Если ты не обойдешься с деньгами, то займи (отдадим!), либо ликвидируй все мое барахло — пиджак, штаны, халат и т. д. Все это мне теперь не нужно, так как на мне отличный костюм и второй отремонтирован. В общем, сообрази, как сделать…
Журнал “Октябрь” вышел. Не посылаю тебе, потому что случилось необыкновенное — мне с трудом дали 2 номера и я дал почитать знакомым и до сих пор не получил. Номера пошли по рукам. И просто исчезли. Завтра мне даст редакция еще один номер, который я сохраню для тебя. Интерес к работе такой, что в редакции разводят руками, говорят, что такого случая у них не было: журнал исчезает, его крадут, и редакция не может мне дать лишнего экземпляра. Я помню, нечто подобное было с “Возвращенной молодостью”. В общем, шум исключительный. Можно представить, что будет после второй части, когда начнется толкование снов.

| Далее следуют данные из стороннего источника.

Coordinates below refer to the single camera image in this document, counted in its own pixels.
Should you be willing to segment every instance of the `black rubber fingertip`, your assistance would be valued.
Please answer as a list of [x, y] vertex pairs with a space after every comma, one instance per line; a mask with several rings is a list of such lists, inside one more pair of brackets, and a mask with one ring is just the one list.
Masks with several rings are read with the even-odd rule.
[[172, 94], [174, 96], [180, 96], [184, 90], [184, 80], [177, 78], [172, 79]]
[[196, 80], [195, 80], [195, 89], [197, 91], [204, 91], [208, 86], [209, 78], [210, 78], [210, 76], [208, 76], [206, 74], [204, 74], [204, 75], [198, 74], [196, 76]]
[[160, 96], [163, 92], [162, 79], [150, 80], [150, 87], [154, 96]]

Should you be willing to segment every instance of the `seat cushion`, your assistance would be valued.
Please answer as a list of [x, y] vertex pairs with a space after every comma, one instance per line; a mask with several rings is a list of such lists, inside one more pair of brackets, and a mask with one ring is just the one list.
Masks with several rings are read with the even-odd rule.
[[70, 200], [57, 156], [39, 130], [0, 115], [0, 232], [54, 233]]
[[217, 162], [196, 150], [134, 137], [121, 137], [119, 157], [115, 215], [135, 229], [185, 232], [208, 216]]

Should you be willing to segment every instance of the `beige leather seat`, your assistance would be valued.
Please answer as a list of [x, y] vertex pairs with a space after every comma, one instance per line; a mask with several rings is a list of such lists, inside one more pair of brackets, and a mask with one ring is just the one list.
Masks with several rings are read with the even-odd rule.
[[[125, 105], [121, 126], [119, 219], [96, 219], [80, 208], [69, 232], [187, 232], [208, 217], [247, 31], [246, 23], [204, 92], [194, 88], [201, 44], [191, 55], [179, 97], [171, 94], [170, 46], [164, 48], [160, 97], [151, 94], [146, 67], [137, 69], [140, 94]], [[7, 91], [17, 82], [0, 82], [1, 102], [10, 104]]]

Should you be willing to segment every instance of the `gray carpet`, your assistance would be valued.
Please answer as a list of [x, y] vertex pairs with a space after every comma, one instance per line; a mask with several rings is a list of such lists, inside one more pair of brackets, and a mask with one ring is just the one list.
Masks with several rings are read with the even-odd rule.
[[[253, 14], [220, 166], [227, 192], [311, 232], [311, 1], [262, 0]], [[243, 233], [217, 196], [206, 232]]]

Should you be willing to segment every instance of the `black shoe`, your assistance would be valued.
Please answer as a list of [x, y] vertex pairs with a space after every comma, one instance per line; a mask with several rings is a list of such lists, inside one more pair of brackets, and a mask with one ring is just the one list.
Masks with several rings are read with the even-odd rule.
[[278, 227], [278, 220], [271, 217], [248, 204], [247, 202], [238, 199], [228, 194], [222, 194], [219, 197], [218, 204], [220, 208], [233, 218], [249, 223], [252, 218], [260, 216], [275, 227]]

Ты знаешь, Лидуша, я тут было хотел вообще не печатать книгу. Получается столь интимно и откровенно, что стало мне не по себе. Верней, я хотел прекратить печатание после 1-й части. Все-таки — живой автор. А тут будут люди копаться в моих любовных и прочих делах. Стоит ли это?
Решил положиться на судьбу — втайне надеюсь, что всю книгу не напечатают. Где-то она запнется. Скорее всего III и IV части цензура не пропустит. Кроме утешения, от этого ничего не получу. Говорю об этом, не позируя, — действительно не хотел бы, чтоб книга вышла сейчас. Одно дело писать, а другое дело представить себе читателя за этой книгой. Да еще с улыбочкой на морде.
В общем, две части ЦК пропустил, хотя во второй части — анализ и толкование снов имеется… В Гослитиздате все знакомые лица — тут и Чагин, и Горский, и Владыкин. Надеюсь, тебе интересно будет зайти в это богоугодное заведение…»
Во второй половине сентября Лидия Александровна, поняв из писем, в каком мучительном напряжении проходит жизнь Зощенко, приехала к нему. И стала работать в том самом «богоугодном заведении», называемом Гослитиздат — заведующей технической редакцией. Зощенко жил в гостинице «Москва», на десятом этаже, в одноместном номере. С утра отправлялся в «Крокодил», возвращался смертельно усталый и — садился заканчивать повесть.